Nevertheless, Belogolovsky does not shy away from the elephant in the room, since architects have to deal with the celebrity phenomenon just like any profession, and putting all these architects into one book would eventually lead to that theme coming to the fore. As Belogolovsky spells out in his introduction, he started interviewing architects when they gained the national and international spotlight thanks to the competition for the World Trade Center master plan in late 2002. In his mind, the publicity around the competition put architects and architecture in the public eye more than ever before. The book is then a way of exploring the theme of celebrity, at least inadvertently or from another angle, rather than head on. Whatever the case, the interviews are a delight to read, thanks to Belogolovsky's probing questions and his curiosity as to an architect's motives. The best conversations are the long ones where the architects are open and when the two are able to delve further into specific projects or ways of thinking.

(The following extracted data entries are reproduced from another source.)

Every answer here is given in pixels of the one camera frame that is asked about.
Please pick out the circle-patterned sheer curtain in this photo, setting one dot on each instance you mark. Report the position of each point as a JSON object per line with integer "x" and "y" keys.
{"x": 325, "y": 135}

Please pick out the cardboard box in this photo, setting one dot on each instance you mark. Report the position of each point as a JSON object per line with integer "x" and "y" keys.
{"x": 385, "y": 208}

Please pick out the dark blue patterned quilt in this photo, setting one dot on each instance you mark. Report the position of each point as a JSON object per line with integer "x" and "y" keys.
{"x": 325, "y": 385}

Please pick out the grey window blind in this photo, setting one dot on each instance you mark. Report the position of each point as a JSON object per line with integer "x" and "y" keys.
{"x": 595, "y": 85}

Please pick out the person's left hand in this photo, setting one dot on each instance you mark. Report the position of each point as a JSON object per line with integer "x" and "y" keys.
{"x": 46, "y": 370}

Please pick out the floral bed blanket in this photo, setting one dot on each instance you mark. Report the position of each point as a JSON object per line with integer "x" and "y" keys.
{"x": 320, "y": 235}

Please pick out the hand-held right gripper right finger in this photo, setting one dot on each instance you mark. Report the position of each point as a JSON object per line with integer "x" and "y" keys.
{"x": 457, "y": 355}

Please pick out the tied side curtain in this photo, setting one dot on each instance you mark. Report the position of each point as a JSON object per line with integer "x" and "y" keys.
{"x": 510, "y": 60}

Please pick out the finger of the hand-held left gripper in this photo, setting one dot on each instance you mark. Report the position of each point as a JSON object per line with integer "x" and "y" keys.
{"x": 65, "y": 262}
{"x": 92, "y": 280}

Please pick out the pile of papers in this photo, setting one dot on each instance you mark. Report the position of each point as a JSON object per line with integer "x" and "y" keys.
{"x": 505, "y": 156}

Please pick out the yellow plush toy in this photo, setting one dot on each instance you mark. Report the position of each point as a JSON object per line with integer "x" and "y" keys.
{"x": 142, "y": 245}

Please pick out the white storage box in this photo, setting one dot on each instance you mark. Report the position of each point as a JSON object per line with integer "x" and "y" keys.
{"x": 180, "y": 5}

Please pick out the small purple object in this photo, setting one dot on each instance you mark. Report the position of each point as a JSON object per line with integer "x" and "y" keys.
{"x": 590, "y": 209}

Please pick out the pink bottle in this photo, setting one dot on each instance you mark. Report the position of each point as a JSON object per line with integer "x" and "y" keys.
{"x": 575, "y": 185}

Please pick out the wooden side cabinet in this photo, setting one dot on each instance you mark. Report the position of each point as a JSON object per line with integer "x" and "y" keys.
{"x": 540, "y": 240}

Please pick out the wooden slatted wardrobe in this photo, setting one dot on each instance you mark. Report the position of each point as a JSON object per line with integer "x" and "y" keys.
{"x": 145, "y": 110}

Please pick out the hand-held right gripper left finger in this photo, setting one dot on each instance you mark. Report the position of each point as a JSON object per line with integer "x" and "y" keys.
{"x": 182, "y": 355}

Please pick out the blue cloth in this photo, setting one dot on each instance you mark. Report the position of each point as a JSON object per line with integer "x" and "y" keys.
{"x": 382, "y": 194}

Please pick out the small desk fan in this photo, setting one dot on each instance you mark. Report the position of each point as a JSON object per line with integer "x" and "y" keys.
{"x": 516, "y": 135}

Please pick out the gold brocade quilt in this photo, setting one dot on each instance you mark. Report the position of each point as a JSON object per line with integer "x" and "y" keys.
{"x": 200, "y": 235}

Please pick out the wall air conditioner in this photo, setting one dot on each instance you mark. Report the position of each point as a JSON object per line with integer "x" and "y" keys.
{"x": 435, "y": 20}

In addition to the interviews with architects, the book has conversations with Charles Jencks and Kenneth Frampton, both serving to provide context, like the author's introduction. Following the 30 interviews is a section with quotes by "missing architects," those who weren't interviewed or whose interviews didn't make it into the book (since 2002, Belogolovsky has interviewed over 100 architects). This short section – followed by a color page of magazines featuring architects on their covers, most of them non-trade magazines like Fast Company, Time, and Wired – extends the reach of the celebrity theme, as does the index, which includes other big-name architects who are mentioned in the interviews. Based on number of mentions in the index, the most popular celebrity architects are, in descending order, Zaha Hadid, Rem Koolhaas, Le Corbusier, Peter Eisenman, Frank Gehry, Daniel Libeskind, Mies van Der Rohe, and Frank Lloyd Wright. These names make clear that the celebrity phenomenon is not new, even though the prevalent digital and print media make it appear to be a contemporary creation.